From: "mm" <(E-Mail Removed)>
| What happened? somewhat related to CRYPTIC.AZC
| A friend had an HP netbook with some respectable AV software, and she
| got a virus it seems that allowed the Welcome to XP screen to show,
| but nothing beyond that.
| She took it to Best Buy where the guy started it up, took one look at
| it, threw up his hands, and gave it back to her.
| HP wanted 139 dollars to do somethign, but she says the whole netbook
| was only 300! (And she eventually wants to buy a laptop anyhow,
| because this one has small keys. I point out that many laptops have
| smaller keys than the a desktop, but she doesn't say anythign.)
| I like a challenge, and she's a friend, so I installed the portable
| version of AVG on a flash drive, changed the boot order to start with
| the USB port, booted, ran the AVG, found two consecutive occurrences
| (in the same temp directory) off CRYPTIC.AZC, looked it up on my
| computer and found the manual way of removing it, let AVG finish on
| her computer, rebooted, and XP ran fine!!!!!

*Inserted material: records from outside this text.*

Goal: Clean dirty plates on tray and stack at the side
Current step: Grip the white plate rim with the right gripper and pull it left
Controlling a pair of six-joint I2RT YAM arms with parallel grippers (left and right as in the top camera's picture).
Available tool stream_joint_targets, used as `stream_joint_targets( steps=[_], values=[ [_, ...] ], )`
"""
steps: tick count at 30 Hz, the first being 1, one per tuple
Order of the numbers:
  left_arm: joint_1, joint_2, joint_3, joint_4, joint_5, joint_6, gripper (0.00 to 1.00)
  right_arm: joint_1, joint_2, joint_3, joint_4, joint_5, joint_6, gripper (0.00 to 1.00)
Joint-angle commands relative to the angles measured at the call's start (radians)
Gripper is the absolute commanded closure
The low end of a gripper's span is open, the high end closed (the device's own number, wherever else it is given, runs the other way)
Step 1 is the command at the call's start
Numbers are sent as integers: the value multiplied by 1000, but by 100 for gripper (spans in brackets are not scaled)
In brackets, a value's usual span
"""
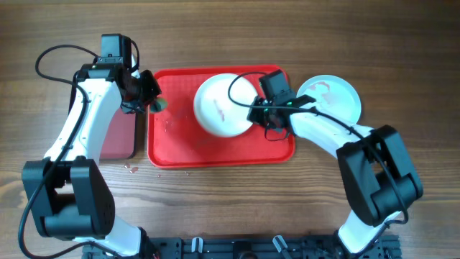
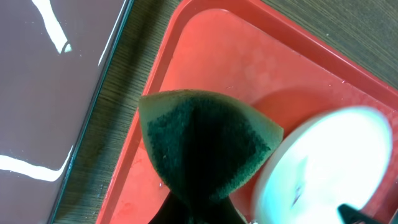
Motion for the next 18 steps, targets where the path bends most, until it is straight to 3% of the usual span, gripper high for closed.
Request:
stream_joint_targets(
  steps=[1, 5, 7, 9, 13, 15, 18],
  values=[
    [-5, 4, -8, -1, 15, 16, 96, 53, 14, 10, -18, -79, -72, 79],
    [-5, 4, -8, 0, 15, 16, 96, 37, -6, 80, -32, -78, -284, 59],
    [-5, 4, -8, 0, 15, 16, 96, 37, -5, 98, 69, -13, -491, 48],
    [-5, 4, -8, 0, 15, 16, 96, 37, 12, 97, 169, 73, -607, 47],
    [-5, 4, -8, 0, 15, 16, 96, 38, 115, 97, 262, 106, -636, 48],
    [-5, 4, -8, 0, 15, 16, 96, 39, 140, 97, 294, 49, -640, 60],
    [-5, 4, -8, 0, 15, 16, 96, 39, 145, 97, 269, -15, -657, 63]
  ],
)
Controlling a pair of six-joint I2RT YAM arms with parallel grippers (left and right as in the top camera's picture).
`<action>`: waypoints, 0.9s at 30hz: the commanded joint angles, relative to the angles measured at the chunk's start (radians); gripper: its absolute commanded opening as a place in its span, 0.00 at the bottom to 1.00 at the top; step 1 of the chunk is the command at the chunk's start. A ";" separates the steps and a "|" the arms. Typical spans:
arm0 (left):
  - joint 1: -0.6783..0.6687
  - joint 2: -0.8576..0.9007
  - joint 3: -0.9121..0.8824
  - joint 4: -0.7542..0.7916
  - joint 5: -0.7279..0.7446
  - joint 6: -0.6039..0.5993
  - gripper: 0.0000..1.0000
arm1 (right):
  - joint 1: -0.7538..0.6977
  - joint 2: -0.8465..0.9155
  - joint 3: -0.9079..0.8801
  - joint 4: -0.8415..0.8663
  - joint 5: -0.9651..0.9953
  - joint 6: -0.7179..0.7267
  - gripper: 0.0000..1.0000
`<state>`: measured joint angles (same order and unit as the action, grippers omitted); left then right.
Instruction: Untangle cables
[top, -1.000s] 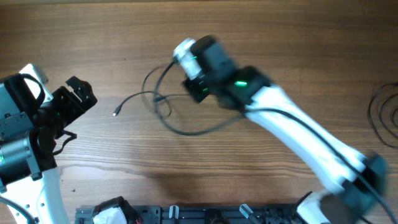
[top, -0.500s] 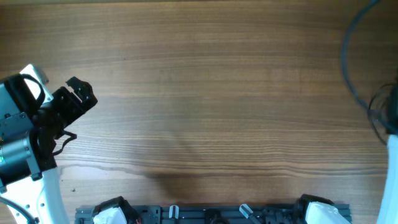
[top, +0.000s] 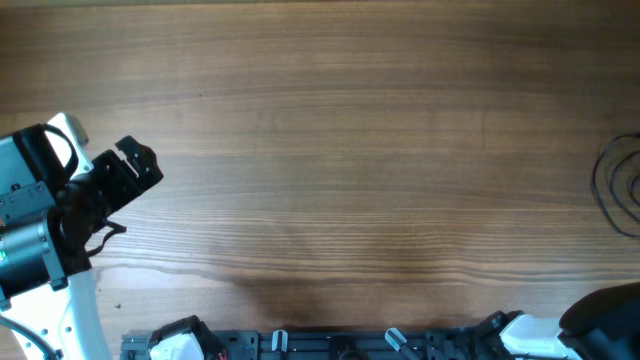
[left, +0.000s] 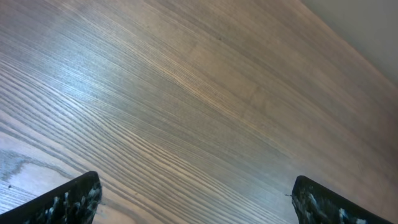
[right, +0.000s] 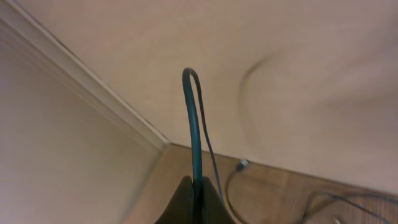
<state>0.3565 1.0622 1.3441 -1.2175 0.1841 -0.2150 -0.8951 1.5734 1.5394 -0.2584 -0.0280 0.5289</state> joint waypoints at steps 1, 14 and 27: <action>0.006 -0.002 0.010 -0.007 0.005 0.048 1.00 | -0.030 0.081 0.001 0.000 -0.033 0.021 0.04; 0.006 0.001 0.010 -0.029 0.005 0.080 1.00 | -0.149 0.321 -0.001 -0.423 -0.306 0.163 1.00; 0.005 0.002 0.010 -0.068 0.051 0.077 1.00 | 0.040 0.321 -0.001 -0.763 -0.821 -0.380 1.00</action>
<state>0.3565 1.0634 1.3441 -1.2678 0.2111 -0.1543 -0.9436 1.8805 1.5394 -1.0115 -0.6918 0.3943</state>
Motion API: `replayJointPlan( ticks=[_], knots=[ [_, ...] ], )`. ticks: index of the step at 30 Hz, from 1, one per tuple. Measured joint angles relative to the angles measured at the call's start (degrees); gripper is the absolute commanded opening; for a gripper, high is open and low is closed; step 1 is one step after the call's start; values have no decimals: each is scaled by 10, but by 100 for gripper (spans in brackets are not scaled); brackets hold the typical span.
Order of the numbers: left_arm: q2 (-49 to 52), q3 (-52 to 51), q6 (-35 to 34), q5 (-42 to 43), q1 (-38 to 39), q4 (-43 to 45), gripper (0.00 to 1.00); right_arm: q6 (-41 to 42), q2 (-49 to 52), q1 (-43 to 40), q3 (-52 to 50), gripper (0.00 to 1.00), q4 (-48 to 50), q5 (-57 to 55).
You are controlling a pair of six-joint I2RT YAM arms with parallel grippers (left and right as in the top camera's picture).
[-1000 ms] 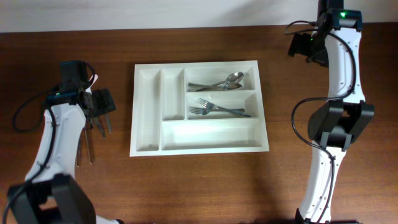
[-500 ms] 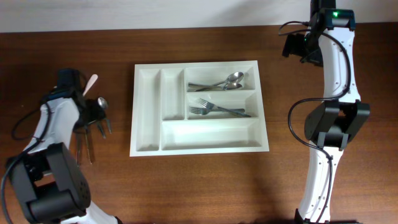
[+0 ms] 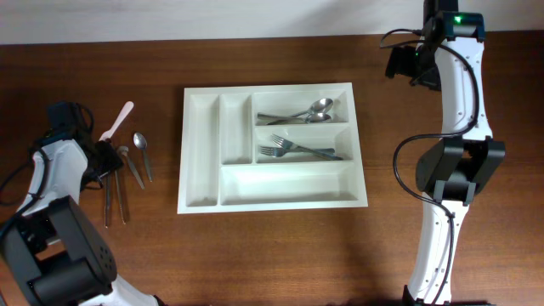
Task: Pack container
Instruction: 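Lower the left gripper and grasp the silver tongs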
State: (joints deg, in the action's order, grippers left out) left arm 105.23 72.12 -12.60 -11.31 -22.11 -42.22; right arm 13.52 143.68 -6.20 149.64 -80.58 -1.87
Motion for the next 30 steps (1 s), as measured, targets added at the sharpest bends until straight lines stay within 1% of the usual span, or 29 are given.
replayJointPlan(
  ticks=[7, 12, 13, 17, 19, 24, 27, 28, 30],
  knots=[
    [64, 1, 15, 4, 0, 11, 74, 0, 0, 0, 0, 99, 0, 0],
    [76, 4, 23, 6, 0, 14, 72, 0, 0, 0, 0, 99, 0, 0],
    [76, 4, 23, 6, 0, 16, 69, 0, 0, 0, 0, 99, 0, 0],
    [76, 4, 28, 8, 0, 26, 46, 0, 0, 0, 0, 99, 0, 0],
    [76, 4, 28, 8, 0, 26, 38, 0, 0, 0, 0, 99, 0, 0],
    [76, 4, 30, 8, 0, 26, 35, 0, 0, 0, 0, 99, 0, 0],
    [76, 4, 30, 8, 0, 26, 30, 0, 0, 0, 0, 99, 0, 0],
    [76, 4, 29, 8, 0, 26, 28, 0, 0, 0, 0, 99, 0, 0],
    [76, 4, 29, 8, 0, 26, 17, 0, 0, 0, 0, 99, -1, 0]
  ],
)
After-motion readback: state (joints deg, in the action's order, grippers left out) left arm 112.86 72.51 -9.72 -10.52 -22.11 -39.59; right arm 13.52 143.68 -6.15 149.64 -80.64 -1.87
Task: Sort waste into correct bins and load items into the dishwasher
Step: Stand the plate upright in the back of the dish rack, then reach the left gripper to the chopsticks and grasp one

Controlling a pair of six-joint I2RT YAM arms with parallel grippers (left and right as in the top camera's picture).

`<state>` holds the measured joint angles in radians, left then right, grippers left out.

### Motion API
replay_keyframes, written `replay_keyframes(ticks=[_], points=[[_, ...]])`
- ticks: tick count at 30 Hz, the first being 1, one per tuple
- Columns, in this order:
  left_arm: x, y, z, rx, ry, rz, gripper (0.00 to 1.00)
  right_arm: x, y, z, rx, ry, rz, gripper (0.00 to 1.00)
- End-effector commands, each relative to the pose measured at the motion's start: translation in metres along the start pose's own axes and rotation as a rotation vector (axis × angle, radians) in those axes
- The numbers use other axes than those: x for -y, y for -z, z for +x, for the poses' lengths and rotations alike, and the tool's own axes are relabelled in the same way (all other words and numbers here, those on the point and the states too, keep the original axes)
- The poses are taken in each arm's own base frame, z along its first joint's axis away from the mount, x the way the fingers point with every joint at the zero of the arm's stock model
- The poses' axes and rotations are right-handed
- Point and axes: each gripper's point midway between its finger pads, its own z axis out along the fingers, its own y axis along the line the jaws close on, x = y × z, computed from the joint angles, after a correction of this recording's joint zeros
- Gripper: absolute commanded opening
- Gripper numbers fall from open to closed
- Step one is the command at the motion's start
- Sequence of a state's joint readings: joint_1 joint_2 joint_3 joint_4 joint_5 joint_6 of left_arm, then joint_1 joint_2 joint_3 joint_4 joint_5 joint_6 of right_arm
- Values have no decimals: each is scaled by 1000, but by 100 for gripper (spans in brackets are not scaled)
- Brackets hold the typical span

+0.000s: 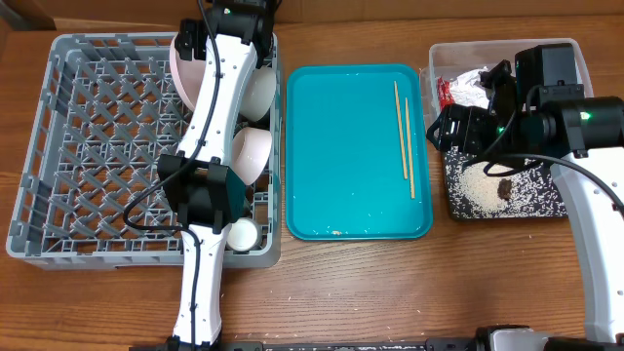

| Boy did I feel good. I checked Task Manager and sysdpt.exe wasn't
| running, checked the system32 directory and sysdpt.exe wasn't there,
| and checked the two places in the registry and the references to it
| weren't there. I felt even better, and better about AVG
| Just about then an screen appears from the MS AV program, something
| essetial. At this time I didn't know what AV she had but there was a
| little yellow castle turret in the systray, with 3 high spots and two
| places in between for the archers to shoot from. I didn't know what
| software that represented. What does it represent?
| Anyhow, 20 progress bars, for 20 difgferen6t AVG programs showed up,
| ran across the screen and 5 of them came up with removal programs for
| the virus it had anmed. I'll admit, I clicked on one. It was a fraud.
| Maybe it was AntispySafeguard. That name is in this story somewhere.
| MY QUESTION IS; Does it matter if I click on something. After all,
| the virus must be there already to display the message that I have a
| virus. What if I didn't click? Would it just give up and go home?
| Surely it would do all the same bad things. Is that right?
| After this, I told my story to my other friend I wrote about with a
| virus, and she says she didnt' actually click on the scan as she it
| said to do. I assumed she had, I guess, but it started by itself.
| QUESTIONS 2 ARE: Did AVG do anything, accomplish anything?
| Did I dl a new virus in the 5 minutes I was running windows, even
| though I didn't dl any email, didn't iirc open a web browser, and
| didnt' click on anything?
| Or was this a leftover from CRYPTIC.AZC? and AVG only got part of it?
| And not enough to prevent it from messing everything up. Or did AVG
| actually get none of it?
| Is hxxp://www.spywaredb.com/remove-trojandownloader-win32-crypt/
| incorrect when it says the four places that sysdpt.exe infects things?
First, where did anything really state this was a "virus" and not a trojan ? All
idications are trojan actividy, not viral activity.
spywaredb.com is an affiliate site whose job it is is to to get you to install and
purchase SpyWare Doctor. Instructions at such sites must be taken with a grain of salt
because their objective is always affilaite revenue. Revenue that won'y be aerned if the
instructions aare 100% effective.
Additionally, one of the problems the anti malware industry has always faced is naming
malware across all vendors. That is a given piece of malware may be identified by
multiple vendors with different names. Sometime they may be similar, somethimes the
majority are the same but more times that not, each vendoe will identify a given piece of
malware with a different name.
Knowing the nameing problem, we really can't go by these "removal" instructions as being
partially correct or 100% correct.
AVG defined the malware as; CRYPTIC.AZC. Searching the library of AVG Technolgies,
http://free.avg.com/us-en/virus-encyclopedia
, for "CRYPTIC.AZC" or "CRYPTIC" is no help.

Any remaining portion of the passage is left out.